Task details: Each line shown below should be copied exactly.

-*-

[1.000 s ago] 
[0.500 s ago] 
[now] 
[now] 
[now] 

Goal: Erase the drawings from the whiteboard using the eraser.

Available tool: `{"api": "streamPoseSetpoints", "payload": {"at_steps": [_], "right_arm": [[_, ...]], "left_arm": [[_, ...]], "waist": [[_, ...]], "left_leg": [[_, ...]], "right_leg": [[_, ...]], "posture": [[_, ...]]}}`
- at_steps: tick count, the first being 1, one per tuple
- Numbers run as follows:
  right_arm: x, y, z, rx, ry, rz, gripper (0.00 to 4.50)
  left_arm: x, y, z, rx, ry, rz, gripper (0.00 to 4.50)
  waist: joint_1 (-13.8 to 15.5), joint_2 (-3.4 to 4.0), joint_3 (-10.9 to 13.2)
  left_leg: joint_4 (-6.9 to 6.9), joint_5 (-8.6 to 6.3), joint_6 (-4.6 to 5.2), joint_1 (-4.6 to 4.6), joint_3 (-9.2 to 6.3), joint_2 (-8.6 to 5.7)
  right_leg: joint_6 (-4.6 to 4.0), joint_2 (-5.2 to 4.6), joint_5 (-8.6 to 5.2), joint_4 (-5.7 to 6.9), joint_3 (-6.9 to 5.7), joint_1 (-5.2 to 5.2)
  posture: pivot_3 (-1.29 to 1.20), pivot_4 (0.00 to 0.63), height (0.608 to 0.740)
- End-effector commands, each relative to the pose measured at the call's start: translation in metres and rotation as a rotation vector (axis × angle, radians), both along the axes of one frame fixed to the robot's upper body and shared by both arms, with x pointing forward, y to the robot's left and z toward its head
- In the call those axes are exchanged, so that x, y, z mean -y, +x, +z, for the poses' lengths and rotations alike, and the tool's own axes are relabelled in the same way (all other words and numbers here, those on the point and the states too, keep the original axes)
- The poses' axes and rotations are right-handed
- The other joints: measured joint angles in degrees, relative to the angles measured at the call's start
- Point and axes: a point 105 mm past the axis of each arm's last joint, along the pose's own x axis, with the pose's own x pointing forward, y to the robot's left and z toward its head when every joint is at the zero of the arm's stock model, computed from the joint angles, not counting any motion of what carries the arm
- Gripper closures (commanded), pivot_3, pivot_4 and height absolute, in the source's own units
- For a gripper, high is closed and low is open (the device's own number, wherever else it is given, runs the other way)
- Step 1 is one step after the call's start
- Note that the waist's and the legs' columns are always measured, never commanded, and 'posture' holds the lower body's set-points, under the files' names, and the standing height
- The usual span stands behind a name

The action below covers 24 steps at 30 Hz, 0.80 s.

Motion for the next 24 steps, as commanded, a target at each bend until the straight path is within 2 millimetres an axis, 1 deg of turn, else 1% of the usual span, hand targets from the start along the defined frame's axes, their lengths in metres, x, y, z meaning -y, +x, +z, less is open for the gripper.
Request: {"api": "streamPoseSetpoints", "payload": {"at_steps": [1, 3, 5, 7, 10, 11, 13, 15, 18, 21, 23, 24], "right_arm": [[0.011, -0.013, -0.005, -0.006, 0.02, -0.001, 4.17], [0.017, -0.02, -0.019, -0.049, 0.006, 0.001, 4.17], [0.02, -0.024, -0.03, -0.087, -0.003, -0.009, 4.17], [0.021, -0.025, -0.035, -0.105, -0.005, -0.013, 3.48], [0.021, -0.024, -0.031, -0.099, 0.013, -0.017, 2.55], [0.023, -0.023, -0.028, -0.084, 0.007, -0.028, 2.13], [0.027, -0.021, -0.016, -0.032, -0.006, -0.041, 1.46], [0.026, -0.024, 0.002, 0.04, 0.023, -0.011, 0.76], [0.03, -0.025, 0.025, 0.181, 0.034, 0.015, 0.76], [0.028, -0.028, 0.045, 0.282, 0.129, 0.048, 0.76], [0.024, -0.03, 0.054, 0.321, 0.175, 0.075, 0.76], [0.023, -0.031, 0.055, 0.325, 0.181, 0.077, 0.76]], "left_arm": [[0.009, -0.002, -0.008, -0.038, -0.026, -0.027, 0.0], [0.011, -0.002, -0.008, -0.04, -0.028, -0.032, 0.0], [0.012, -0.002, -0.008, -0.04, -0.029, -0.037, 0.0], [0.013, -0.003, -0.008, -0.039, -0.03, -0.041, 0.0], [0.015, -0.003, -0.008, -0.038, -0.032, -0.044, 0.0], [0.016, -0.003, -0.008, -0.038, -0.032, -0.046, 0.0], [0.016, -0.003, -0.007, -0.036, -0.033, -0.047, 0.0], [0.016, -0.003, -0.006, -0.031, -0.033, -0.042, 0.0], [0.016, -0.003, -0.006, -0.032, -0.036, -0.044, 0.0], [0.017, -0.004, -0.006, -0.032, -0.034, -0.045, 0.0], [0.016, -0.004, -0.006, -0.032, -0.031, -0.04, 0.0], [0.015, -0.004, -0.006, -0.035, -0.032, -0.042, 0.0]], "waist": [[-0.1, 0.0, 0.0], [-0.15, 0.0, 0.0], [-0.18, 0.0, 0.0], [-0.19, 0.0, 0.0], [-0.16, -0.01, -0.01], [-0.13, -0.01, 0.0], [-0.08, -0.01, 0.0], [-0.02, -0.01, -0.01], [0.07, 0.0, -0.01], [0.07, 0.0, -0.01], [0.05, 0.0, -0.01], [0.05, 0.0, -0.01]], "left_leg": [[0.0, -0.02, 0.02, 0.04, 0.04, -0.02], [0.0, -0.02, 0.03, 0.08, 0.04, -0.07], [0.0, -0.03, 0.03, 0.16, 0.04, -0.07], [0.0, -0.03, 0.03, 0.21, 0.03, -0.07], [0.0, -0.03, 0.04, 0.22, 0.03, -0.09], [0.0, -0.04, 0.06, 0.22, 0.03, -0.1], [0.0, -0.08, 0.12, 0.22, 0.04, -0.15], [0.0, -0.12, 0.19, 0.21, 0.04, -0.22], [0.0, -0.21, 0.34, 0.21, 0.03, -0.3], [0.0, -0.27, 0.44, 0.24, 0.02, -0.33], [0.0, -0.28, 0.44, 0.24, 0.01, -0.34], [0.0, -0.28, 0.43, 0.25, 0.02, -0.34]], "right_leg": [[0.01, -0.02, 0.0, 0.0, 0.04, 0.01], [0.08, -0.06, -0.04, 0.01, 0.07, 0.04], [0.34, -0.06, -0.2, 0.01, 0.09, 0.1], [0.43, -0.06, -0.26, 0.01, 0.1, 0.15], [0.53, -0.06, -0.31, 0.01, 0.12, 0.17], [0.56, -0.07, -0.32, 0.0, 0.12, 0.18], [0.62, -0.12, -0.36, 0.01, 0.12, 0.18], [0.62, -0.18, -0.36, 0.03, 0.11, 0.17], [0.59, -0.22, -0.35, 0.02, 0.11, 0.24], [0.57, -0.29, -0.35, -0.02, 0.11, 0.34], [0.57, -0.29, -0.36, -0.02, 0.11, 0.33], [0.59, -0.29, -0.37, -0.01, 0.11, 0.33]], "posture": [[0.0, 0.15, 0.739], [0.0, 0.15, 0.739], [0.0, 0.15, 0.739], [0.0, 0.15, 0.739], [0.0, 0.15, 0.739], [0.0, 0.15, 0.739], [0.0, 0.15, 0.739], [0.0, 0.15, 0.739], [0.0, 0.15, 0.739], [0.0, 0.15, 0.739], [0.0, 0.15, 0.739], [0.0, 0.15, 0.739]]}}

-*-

Problem solution:
[1.000 s ago] 
[0.500 s ago] 
[now] 
[now] 
[now] 

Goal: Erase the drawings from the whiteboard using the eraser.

Available tool: `{"api": "streamPoseSetpoints", "payload": {"at_steps": [_], "right_arm": [[_, ...]], "left_arm": [[_, ...]], "waist": [[_, ...]], "left_leg": [[_, ...]], "right_leg": [[_, ...]], "posture": [[_, ...]]}}`
- at_steps: tick count, the first being 1, one per tuple
- Numbers run as follows:
  right_arm: x, y, z, rx, ry, rz, gripper (0.00 to 4.50)
  left_arm: x, y, z, rx, ry, rz, gripper (0.00 to 4.50)
  waist: joint_1 (-13.8 to 15.5), joint_2 (-3.4 to 4.0), joint_3 (-10.9 to 13.2)
  left_leg: joint_4 (-6.9 to 6.9), joint_5 (-8.6 to 6.3), joint_6 (-4.6 to 5.2), joint_1 (-4.6 to 4.6), joint_3 (-9.2 to 6.3), joint_2 (-8.6 to 5.7)
  right_leg: joint_6 (-4.6 to 4.0), joint_2 (-5.2 to 4.6), joint_5 (-8.6 to 5.2), joint_4 (-5.7 to 6.9), joint_3 (-6.9 to 5.7), joint_1 (-5.2 to 5.2)
  posture: pivot_3 (-1.29 to 1.20), pivot_4 (0.00 to 0.63), height (0.608 to 0.740)
- End-effector commands, each relative to the pose measured at the call's start: translation in metres and rotation as a rotation vector (axis × angle, radians), both along the axes of one frame fixed to the robot's upper body and shared by both arms, with x pointing forward, y to the robot's left and z toward its head
- In the call those axes are exchanged, so that x, y, z mean -y, +x, +z, for the poses' lengths and rotations alike, and the tool's own axes are relabelled in the same way (all other words and numbers here, those on the point and the states too, keep the original axes)
- The poses' axes and rotations are right-handed
- The other joints: measured joint angles in degrees, relative to the angles measured at the call's start
- Point and axes: a point 105 mm past the axis of each arm's last joint, along the pose's own x axis, with the pose's own x pointing forward, y to the robot's left and z toward its head when every joint is at the zero of the arm's stock model, computed from the joint angles, not counting any motion of what carries the arm
- Gripper closures (commanded), pivot_3, pivot_4 and height absolute, in the source's own units
- For a gripper, high is closed and low is open (the device's own number, wherever else it is given, runs the other way)
- Step 1 is one step after the call's start
- Note that the waist's and the legs' columns are always measured, never commanded, and 'posture' holds the lower body's set-points, under the files' names, and the standing height
- The usual span stands behind a name

The action below covers 24 steps at 30 Hz, 0.80 s.

Motion for the next 24 steps, as commanded, a target at each bend until the straight path is within 2 millimetres an axis, 1 deg of turn, else 1% of the usual span, hand targets from the start along the defined frame's axes, their lengths in metres, x, y, z meaning -y, +x, +z, less is open for the gripper.
Request: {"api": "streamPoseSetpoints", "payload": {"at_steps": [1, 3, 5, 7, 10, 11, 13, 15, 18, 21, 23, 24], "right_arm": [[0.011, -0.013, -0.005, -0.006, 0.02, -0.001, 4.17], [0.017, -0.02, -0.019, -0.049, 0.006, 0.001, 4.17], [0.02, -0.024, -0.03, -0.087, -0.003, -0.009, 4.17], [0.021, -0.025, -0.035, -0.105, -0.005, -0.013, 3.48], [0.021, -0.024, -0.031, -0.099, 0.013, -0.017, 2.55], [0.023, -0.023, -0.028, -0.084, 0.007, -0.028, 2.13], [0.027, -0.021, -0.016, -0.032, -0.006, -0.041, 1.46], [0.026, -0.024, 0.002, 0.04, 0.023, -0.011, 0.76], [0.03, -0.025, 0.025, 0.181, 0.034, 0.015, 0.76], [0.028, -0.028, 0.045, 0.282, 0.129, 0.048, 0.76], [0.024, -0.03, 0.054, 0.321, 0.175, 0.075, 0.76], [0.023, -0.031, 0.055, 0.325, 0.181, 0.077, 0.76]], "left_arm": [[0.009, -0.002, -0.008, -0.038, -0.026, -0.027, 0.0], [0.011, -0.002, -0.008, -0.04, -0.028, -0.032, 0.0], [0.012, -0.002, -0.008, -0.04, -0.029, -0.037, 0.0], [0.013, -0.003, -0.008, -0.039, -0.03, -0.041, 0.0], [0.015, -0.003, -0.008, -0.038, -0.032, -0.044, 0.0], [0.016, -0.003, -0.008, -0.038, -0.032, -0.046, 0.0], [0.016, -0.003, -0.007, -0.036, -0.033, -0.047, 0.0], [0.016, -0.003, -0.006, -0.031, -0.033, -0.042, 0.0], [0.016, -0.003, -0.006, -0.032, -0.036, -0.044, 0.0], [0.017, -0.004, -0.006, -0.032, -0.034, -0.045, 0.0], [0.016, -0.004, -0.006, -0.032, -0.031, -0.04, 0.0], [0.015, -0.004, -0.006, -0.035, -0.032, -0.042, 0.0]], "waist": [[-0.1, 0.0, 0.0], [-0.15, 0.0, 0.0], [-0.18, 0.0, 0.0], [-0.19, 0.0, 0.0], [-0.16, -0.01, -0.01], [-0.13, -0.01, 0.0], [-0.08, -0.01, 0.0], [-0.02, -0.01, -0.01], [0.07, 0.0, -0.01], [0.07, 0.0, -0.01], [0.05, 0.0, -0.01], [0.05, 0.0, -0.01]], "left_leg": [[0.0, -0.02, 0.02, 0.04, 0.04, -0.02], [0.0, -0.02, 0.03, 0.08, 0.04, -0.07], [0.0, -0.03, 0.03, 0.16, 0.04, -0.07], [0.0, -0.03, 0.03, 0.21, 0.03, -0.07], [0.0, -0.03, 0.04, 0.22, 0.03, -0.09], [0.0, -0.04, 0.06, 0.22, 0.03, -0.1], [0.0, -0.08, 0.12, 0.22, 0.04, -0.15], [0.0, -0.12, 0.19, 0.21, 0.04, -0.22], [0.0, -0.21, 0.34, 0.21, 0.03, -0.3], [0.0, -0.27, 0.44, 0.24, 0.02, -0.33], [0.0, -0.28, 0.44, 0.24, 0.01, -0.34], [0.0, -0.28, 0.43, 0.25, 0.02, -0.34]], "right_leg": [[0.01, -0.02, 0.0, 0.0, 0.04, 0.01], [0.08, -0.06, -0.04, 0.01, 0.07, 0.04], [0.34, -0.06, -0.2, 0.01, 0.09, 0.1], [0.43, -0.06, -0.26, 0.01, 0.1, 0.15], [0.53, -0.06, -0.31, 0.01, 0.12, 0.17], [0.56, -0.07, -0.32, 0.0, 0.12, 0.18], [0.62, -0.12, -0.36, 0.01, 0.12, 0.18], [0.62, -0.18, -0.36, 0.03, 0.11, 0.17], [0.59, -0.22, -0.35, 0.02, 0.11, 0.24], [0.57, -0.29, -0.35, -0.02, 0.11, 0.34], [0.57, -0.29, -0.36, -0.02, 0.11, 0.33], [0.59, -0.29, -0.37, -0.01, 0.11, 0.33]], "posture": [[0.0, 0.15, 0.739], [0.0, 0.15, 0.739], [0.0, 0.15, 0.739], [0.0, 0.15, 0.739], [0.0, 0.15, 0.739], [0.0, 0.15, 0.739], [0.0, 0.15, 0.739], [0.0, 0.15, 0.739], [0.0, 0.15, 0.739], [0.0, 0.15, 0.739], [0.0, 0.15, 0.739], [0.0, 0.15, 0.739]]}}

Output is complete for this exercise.